• [Exercise]
Set down each line of the data below exactly.

Source records
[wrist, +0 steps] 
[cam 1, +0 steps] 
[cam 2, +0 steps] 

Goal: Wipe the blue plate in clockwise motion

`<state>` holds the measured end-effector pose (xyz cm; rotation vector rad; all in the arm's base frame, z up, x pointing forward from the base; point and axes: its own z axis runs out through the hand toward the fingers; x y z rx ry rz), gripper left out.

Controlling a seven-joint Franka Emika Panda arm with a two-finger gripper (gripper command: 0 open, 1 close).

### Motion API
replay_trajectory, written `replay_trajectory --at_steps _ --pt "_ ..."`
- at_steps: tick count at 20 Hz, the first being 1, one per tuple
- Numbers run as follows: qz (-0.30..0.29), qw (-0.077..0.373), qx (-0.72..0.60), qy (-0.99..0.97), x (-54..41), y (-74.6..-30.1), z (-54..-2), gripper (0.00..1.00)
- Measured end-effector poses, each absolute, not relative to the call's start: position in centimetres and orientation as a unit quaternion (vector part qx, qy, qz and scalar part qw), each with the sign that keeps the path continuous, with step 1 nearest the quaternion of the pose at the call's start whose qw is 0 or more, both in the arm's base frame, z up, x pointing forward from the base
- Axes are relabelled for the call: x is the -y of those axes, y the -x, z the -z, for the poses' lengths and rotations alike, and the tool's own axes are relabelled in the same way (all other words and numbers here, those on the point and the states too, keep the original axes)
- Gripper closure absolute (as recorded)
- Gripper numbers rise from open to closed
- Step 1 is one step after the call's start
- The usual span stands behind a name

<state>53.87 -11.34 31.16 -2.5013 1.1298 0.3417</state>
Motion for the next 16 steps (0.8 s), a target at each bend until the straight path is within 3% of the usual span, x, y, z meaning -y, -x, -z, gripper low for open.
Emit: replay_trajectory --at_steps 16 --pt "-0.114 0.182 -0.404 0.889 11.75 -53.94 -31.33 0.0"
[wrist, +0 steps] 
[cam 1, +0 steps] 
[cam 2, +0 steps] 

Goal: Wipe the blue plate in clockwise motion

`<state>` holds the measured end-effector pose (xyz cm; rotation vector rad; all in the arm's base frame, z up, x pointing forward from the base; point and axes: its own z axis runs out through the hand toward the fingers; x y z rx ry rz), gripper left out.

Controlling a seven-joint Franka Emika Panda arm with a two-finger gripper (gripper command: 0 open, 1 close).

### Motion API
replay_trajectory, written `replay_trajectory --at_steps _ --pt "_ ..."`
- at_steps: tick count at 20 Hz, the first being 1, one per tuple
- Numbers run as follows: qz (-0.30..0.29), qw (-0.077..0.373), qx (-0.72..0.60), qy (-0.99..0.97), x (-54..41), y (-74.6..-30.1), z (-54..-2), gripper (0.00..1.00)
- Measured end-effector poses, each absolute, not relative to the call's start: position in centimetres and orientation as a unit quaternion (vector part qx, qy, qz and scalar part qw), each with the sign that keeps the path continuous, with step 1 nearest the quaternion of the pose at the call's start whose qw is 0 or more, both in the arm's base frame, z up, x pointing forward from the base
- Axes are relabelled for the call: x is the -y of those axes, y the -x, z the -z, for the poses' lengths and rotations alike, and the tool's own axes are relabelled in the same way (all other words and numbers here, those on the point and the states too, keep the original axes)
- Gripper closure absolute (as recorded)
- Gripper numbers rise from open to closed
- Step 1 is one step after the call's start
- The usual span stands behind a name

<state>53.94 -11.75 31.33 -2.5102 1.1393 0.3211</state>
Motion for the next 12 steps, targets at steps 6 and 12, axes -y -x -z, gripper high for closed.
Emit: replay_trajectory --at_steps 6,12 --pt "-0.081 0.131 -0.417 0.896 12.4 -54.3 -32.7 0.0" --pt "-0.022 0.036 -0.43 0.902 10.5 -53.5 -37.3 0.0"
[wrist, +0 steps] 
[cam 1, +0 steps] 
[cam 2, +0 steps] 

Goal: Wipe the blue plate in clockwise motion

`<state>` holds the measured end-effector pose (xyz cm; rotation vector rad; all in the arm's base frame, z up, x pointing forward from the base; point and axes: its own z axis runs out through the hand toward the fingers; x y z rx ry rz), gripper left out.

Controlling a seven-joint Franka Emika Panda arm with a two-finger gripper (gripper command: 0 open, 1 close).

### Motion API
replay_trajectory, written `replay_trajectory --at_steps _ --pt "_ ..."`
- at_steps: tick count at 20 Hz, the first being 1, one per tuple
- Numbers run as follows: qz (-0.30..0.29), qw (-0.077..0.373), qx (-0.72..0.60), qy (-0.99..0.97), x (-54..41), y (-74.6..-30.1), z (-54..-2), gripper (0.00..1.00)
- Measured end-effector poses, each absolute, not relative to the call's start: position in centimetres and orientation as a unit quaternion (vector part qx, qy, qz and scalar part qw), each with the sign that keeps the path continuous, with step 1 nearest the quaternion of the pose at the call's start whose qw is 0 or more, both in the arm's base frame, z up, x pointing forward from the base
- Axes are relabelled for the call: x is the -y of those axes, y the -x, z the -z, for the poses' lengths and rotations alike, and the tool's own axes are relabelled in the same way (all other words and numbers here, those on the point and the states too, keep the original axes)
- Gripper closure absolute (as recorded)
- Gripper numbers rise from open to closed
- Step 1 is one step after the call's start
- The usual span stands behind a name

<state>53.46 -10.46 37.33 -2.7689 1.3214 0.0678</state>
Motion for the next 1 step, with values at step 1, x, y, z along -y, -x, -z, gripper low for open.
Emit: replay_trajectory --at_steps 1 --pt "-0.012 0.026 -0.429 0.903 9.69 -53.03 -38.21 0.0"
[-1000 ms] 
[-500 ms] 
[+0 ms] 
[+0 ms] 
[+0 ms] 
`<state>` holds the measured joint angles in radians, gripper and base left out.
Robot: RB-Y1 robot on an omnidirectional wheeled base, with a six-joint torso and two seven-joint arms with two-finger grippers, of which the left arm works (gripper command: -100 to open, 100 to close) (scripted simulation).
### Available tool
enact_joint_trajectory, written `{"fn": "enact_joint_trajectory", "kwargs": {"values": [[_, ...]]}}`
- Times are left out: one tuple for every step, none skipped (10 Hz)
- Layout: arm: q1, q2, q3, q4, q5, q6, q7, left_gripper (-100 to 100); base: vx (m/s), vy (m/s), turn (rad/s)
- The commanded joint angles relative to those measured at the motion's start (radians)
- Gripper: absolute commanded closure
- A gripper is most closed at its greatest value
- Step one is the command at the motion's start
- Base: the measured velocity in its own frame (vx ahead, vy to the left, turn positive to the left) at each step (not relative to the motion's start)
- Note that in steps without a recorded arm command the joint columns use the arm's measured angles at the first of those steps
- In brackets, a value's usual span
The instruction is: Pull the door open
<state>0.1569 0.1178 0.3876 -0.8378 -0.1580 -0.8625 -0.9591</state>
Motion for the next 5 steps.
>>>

• [Solution to the exercise]
[wrist, +0 steps] 
[cam 1, +0 steps] 
[cam 2, +0 steps] 

Goal: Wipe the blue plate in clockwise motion

`<state>` holds the measured end-effector pose (xyz cm; rotation vector rad; all in the arm's base frame, z up, x pointing forward from the base; point and axes: its own z axis runs out through the hand toward the fingers; x y z rx ry rz), gripper left out.

Controlling a seven-joint Franka Emika Panda arm with a two-finger gripper (gripper command: 0 open, 1 close).

### Motion API
replay_trajectory, written `replay_trajectory --at_steps _ --pt "_ ..."`
- at_steps: tick count at 20 Hz, the first being 1, one per tuple
- Numbers run as follows: qz (-0.30..0.29), qw (-0.077..0.373), qx (-0.72..0.60), qy (-0.99..0.97), x (-54..41), y (-74.6..-30.1), z (-54..-2), gripper (0.00..1.00)
- Measured end-effector poses, each absolute, not relative to the call's start: position in centimetres and orientation as a unit quaternion (vector part qx, qy, qz and scalar part qw), each with the sign that keeps the path continuous, with step 1 nearest the quaternion of the pose at the call's start whose qw is 0 or more, both in the arm's base frame, z up, x pointing forward from the base
- Axes are relabelled for the call: x is the -y of those axes, y the -x, z the -z, for the poses' lengths and rotations alike, and the tool's own axes are relabelled in the same way (all other words and numbers here, those on the point and the states too, keep the original axes)
- Gripper closure absolute (as recorded)
- Gripper numbers rise from open to closed
- Step 1 is one step after the call's start
- The usual span stands behind a name

<state>53.87 -11.34 31.16 -2.5013 1.1298 0.3417</state>
Motion for the next 16 steps (0.8 s), a target at each bend until the straight path is within 3% of the usual span, x, y, z meaning -y, -x, -z, gripper low for open.
Emit: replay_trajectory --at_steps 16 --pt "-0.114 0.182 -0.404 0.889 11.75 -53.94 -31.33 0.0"
[wrist, +0 steps] 
[cam 1, +0 steps] 
[cam 2, +0 steps] 

Goal: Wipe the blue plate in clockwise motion

`<state>` holds the measured end-effector pose (xyz cm; rotation vector rad; all in the arm's base frame, z up, x pointing forward from the base; point and axes: its own z axis runs out through the hand toward the fingers; x y z rx ry rz), gripper left out.

Controlling a seven-joint Franka Emika Panda arm with a two-finger gripper (gripper command: 0 open, 1 close).

### Motion API
replay_trajectory, written `replay_trajectory --at_steps _ --pt "_ ..."`
- at_steps: tick count at 20 Hz, the first being 1, one per tuple
- Numbers run as follows: qz (-0.30..0.29), qw (-0.077..0.373), qx (-0.72..0.60), qy (-0.99..0.97), x (-54..41), y (-74.6..-30.1), z (-54..-2), gripper (0.00..1.00)
- Measured end-effector poses, each absolute, not relative to the call's start: position in centimetres and orientation as a unit quaternion (vector part qx, qy, qz and scalar part qw), each with the sign that keeps the path continuous, with step 1 nearest the quaternion of the pose at the call's start whose qw is 0 or more, both in the arm's base frame, z up, x pointing forward from the base
- Axes are relabelled for the call: x is the -y of those axes, y the -x, z the -z, for the poses' lengths and rotations alike, and the tool's own axes are relabelled in the same way (all other words and numbers here, those on the point and the states too, keep the original axes)
- Gripper closure absolute (as recorded)
- Gripper numbers rise from open to closed
- Step 1 is one step after the call's start
- The usual span stands behind a name

<state>53.94 -11.75 31.33 -2.5102 1.1393 0.3211</state>
Motion for the next 12 steps, targets at steps 6 and 12, axes -y -x -z, gripper high for closed.
Emit: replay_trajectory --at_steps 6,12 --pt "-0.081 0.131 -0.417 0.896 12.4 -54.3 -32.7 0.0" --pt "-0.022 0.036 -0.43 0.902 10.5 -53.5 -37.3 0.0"
[wrist, +0 steps] 
[cam 1, +0 steps] 
[cam 2, +0 steps] 

Goal: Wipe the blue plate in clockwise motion

`<state>` holds the measured end-effector pose (xyz cm; rotation vector rad; all in the arm's base frame, z up, x pointing forward from the base; point and axes: its own z axis runs out through the hand toward the fingers; x y z rx ry rz), gripper left out.

Controlling a seven-joint Franka Emika Panda arm with a two-finger gripper (gripper command: 0 open, 1 close).

### Motion API
replay_trajectory, written `replay_trajectory --at_steps _ --pt "_ ..."`
- at_steps: tick count at 20 Hz, the first being 1, one per tuple
- Numbers run as follows: qz (-0.30..0.29), qw (-0.077..0.373), qx (-0.72..0.60), qy (-0.99..0.97), x (-54..41), y (-74.6..-30.1), z (-54..-2), gripper (0.00..1.00)
- Measured end-effector poses, each absolute, not relative to the call's start: position in centimetres and orientation as a unit quaternion (vector part qx, qy, qz and scalar part qw), each with the sign that keeps the path continuous, with step 1 nearest the quaternion of the pose at the call's start whose qw is 0 or more, both in the arm's base frame, z up, x pointing forward from the base
- Axes are relabelled for the call: x is the -y of those axes, y the -x, z the -z, for the poses' lengths and rotations alike, and the tool's own axes are relabelled in the same way (all other words and numbers here, those on the point and the states too, keep the original axes)
- Gripper closure absolute (as recorded)
- Gripper numbers rise from open to closed
- Step 1 is one step after the call's start
- The usual span stands behind a name

<state>53.46 -10.46 37.33 -2.7689 1.3214 0.0678</state>
Motion for the next 1 step, with values at step 1, x, y, z along -y, -x, -z, gripper low for open.
Emit: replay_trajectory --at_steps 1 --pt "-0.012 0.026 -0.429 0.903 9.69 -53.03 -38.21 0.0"
[-1000 ms] 
[-500 ms] 
[+0 ms] 
[+0 ms] 
[+0 ms] 
`<state>` holds the measured joint angles in radians, gripper and base left out.
Robot: RB-Y1 robot on an omnidirectional wheeled base, with a six-joint torso and two seven-joint arms with two-finger grippers, of which the left arm works (gripper command: -100 to open, 100 to close) (scripted simulation).
### Available tool
enact_joint_trajectory, written `{"fn": "enact_joint_trajectory", "kwargs": {"values": [[_, ...]]}}`
- Times are left out: one tuple for every step, none skipped (10 Hz)
- Layout: arm: q1, q2, q3, q4, q5, q6, q7, left_gripper (-100 to 100); base: vx (m/s), vy (m/s), turn (rad/s)
- The commanded joint angles relative to those measured at the motion's start (radians)
- Gripper: absolute commanded closure
- A gripper is most closed at its greatest value
- Step one is the command at the motion's start
- Base: the measured velocity in its own frame (vx ahead, vy to the left, turn positive to the left) at each step (not relative to the motion's start)
- Note that in steps without a recorded arm command the joint columns use the arm's measured angles at the first of those steps
- In brackets, a value's usual span
The instruction is: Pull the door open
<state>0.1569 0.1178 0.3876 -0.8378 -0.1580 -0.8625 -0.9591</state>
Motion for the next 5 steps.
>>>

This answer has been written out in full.